[Material for this exercise]

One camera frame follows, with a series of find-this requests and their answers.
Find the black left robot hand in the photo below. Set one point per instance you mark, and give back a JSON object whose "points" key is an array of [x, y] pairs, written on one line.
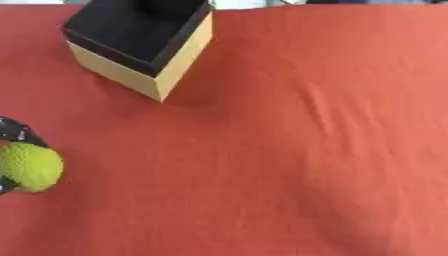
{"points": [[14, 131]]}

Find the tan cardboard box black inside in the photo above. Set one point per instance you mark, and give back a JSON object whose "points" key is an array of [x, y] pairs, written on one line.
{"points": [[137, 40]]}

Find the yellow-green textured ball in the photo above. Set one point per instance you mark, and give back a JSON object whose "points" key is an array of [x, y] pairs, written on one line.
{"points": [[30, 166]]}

[/Material for this exercise]
[Material for this exercise]

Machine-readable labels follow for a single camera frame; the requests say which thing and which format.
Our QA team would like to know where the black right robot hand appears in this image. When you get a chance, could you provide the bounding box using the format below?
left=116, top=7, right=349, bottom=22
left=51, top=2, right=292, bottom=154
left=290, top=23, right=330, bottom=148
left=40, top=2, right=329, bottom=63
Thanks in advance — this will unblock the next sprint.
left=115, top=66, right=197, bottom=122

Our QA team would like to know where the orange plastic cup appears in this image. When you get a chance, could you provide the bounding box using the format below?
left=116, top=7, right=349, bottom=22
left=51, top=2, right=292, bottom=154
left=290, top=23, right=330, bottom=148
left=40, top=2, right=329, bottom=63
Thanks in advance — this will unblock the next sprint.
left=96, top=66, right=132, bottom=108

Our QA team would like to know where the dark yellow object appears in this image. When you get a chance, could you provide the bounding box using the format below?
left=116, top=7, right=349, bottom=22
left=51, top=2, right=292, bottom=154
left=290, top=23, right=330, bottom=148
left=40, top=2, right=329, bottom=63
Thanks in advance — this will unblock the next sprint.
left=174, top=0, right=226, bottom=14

[/Material for this exercise]
[Material for this exercise]

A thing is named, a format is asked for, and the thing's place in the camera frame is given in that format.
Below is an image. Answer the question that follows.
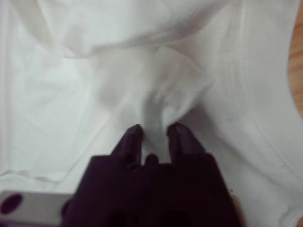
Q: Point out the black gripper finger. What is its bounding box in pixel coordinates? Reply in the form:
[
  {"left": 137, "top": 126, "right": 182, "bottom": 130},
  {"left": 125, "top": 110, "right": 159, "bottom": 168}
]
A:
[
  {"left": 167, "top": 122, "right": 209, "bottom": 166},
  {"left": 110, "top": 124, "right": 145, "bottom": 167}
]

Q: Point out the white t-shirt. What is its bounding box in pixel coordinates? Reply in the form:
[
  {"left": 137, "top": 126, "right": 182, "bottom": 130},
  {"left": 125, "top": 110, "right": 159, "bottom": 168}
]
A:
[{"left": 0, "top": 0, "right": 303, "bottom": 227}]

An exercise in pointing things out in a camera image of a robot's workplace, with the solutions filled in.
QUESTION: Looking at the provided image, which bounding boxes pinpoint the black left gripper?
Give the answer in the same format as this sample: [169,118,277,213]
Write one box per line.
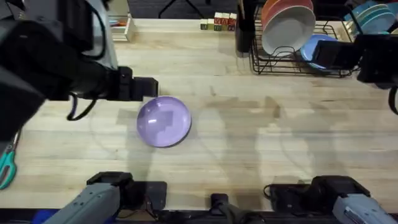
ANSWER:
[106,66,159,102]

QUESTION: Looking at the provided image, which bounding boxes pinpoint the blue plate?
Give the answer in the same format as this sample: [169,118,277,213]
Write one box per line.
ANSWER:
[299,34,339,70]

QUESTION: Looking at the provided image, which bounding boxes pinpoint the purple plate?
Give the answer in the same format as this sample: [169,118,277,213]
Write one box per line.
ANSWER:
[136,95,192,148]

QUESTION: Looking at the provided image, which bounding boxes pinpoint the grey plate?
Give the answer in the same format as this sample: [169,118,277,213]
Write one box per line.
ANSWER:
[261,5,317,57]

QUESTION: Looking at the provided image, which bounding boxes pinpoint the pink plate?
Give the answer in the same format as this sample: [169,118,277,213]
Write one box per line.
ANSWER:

[/Material for this exercise]

Task objective — Gather every line from the listing above in which "What" appears, and copy those lines.

Exercise output —
Q: Point out the black gripper finger. What is its bounding box in pixel coordinates? Reply in the form:
Q: Point out the white t-shirt. What is its bounding box in pixel coordinates? Reply in the form:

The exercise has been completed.